Directions: Using the listing, copy each whole line that features "where".
(Recorded information begins)
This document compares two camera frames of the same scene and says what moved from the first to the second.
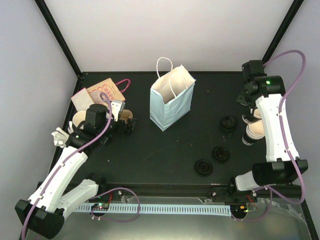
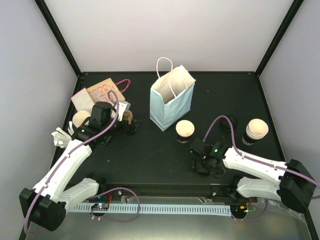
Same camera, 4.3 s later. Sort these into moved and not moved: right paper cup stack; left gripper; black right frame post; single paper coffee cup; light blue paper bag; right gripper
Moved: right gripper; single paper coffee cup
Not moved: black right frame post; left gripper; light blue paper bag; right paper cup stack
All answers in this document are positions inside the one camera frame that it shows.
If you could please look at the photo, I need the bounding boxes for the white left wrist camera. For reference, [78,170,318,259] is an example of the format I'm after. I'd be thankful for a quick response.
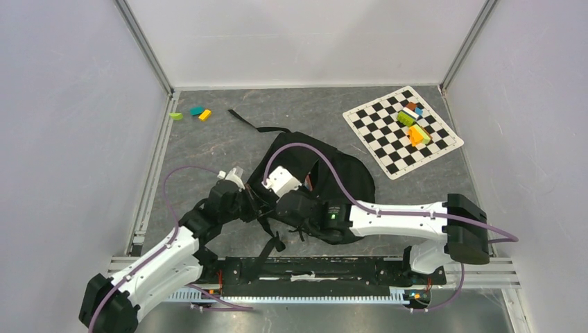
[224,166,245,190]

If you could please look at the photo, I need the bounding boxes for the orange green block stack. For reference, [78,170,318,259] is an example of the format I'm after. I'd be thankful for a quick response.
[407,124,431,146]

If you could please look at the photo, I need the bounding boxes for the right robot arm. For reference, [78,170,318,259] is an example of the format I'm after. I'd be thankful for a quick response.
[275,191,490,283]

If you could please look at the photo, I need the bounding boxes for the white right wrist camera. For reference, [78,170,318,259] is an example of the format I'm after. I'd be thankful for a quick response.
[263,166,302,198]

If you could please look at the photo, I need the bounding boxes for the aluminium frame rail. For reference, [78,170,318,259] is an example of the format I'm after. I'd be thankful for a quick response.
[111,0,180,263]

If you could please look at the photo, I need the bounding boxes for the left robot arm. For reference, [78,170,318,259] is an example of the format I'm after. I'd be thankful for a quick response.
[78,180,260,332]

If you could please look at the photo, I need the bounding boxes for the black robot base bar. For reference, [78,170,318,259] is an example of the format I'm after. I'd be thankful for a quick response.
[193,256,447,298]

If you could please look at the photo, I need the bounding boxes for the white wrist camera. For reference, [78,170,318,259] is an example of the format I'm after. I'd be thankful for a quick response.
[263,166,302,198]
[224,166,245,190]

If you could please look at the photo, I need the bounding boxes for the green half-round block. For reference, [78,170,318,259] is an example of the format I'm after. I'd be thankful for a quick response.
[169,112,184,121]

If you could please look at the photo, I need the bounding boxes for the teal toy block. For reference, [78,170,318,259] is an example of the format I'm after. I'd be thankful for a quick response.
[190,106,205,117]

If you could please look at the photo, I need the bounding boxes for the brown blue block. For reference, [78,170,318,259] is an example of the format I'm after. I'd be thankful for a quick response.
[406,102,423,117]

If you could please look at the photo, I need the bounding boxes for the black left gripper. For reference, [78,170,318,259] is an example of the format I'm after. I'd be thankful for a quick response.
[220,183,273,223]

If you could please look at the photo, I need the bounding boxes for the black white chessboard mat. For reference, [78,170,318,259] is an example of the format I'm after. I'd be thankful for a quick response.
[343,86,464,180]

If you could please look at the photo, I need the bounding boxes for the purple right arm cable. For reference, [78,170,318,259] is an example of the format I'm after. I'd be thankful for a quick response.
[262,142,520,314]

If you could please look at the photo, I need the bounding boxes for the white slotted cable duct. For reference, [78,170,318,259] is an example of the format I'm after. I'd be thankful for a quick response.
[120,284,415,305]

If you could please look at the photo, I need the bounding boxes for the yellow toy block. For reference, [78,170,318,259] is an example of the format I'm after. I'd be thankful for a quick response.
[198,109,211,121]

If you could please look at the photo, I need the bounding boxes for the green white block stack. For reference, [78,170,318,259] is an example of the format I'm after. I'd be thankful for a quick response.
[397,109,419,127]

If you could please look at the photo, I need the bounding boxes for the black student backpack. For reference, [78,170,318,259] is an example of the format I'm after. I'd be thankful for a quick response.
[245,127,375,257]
(Recorded information ends)
(Recorded information begins)
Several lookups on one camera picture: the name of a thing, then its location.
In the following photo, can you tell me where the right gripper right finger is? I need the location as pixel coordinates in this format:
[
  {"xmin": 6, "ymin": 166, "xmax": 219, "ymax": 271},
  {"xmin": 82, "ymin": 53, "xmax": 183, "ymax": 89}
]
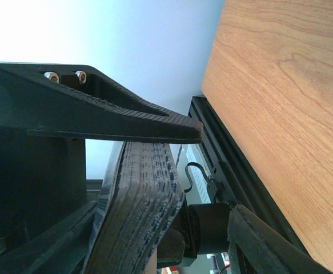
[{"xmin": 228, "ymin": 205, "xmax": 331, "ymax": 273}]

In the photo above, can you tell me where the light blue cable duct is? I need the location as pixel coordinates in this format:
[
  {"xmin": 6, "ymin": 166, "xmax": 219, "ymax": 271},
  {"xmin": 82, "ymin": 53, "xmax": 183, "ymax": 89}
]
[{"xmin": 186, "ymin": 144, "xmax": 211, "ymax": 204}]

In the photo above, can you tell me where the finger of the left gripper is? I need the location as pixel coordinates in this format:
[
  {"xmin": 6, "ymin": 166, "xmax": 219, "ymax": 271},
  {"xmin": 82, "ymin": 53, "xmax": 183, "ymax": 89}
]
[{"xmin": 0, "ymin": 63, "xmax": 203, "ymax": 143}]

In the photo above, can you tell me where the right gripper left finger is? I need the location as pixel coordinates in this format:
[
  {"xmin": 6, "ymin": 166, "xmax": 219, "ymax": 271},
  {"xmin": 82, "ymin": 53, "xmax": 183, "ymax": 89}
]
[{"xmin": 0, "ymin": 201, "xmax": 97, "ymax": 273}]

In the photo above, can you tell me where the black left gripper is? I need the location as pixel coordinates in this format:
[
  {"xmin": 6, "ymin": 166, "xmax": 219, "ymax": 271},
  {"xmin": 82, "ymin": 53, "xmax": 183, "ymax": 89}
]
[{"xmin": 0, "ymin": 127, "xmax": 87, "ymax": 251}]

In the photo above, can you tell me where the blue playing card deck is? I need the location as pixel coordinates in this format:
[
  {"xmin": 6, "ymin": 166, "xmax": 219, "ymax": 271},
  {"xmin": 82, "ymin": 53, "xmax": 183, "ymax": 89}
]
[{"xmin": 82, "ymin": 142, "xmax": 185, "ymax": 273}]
(Recorded information ends)
Task output:
In the following photo, can you tell me where the right gripper right finger is? I need the location as pixel coordinates in this format:
In the photo above, can you tell me where the light blue cable duct is? I need the location as pixel coordinates in this format:
In the photo above, can you tell me where the finger of the left gripper is? I need the location as pixel coordinates in this format:
In the photo above, can you tell me where the right gripper left finger is? I need the location as pixel coordinates in this format:
In the photo above, can you tell me where the black left gripper is? I need the location as pixel coordinates in this format:
In the photo above, can you tell me where the blue playing card deck is? I need the location as pixel coordinates in this format:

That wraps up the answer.